■ Your objective
Retype, character for character, the line containing "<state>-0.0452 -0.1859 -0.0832" along with each line after it through the end of the data, and only those.

■ Data block
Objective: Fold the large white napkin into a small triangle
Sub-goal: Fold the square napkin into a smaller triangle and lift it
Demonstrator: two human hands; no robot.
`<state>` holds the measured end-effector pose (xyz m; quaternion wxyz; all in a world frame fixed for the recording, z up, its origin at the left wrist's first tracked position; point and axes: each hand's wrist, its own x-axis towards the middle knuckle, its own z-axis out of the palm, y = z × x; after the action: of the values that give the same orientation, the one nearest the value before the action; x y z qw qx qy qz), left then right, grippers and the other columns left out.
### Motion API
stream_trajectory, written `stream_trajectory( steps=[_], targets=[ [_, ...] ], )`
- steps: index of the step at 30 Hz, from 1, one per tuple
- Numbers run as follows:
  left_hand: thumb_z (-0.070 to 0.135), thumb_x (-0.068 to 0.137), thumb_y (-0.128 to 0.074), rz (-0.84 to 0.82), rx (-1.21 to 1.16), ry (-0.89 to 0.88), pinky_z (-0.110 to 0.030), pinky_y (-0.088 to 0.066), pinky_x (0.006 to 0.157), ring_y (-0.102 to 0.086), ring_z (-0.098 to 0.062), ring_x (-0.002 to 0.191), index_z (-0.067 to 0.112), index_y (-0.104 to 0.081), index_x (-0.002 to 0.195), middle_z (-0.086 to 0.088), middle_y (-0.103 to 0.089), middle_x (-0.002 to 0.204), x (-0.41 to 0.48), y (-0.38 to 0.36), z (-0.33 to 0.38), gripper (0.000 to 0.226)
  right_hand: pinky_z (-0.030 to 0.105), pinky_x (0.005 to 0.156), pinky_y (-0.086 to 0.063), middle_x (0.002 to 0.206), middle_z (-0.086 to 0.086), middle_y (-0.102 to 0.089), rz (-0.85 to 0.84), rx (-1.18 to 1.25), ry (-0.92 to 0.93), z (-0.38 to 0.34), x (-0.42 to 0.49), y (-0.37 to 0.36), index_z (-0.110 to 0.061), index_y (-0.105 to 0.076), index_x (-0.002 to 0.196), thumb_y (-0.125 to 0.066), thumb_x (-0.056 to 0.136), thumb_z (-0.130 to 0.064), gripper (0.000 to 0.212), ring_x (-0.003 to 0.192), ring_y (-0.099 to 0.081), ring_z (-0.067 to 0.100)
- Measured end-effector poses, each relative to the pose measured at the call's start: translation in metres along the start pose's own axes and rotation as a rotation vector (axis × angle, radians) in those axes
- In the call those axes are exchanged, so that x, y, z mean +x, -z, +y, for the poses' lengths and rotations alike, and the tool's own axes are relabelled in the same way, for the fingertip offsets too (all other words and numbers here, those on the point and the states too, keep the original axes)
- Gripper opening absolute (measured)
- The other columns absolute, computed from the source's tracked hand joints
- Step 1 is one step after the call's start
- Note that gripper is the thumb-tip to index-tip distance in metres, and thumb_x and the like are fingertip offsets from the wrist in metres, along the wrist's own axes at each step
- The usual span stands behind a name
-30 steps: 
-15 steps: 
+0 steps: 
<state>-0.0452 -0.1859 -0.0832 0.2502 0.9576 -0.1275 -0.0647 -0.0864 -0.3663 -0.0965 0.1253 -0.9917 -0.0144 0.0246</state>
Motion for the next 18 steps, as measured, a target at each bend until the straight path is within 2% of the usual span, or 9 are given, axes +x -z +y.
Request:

■ Problem solution
<state>-0.0452 -0.1859 -0.0832 0.2502 0.9576 -0.1275 -0.0647 -0.0864 -0.3663 -0.0965 0.1253 -0.9917 -0.0144 0.0246</state>
Motion for the next 18 steps, as measured, a target at each bend until the straight path is within 2% of the usual span, or 9 are given, axes +x -z +y.
Request:

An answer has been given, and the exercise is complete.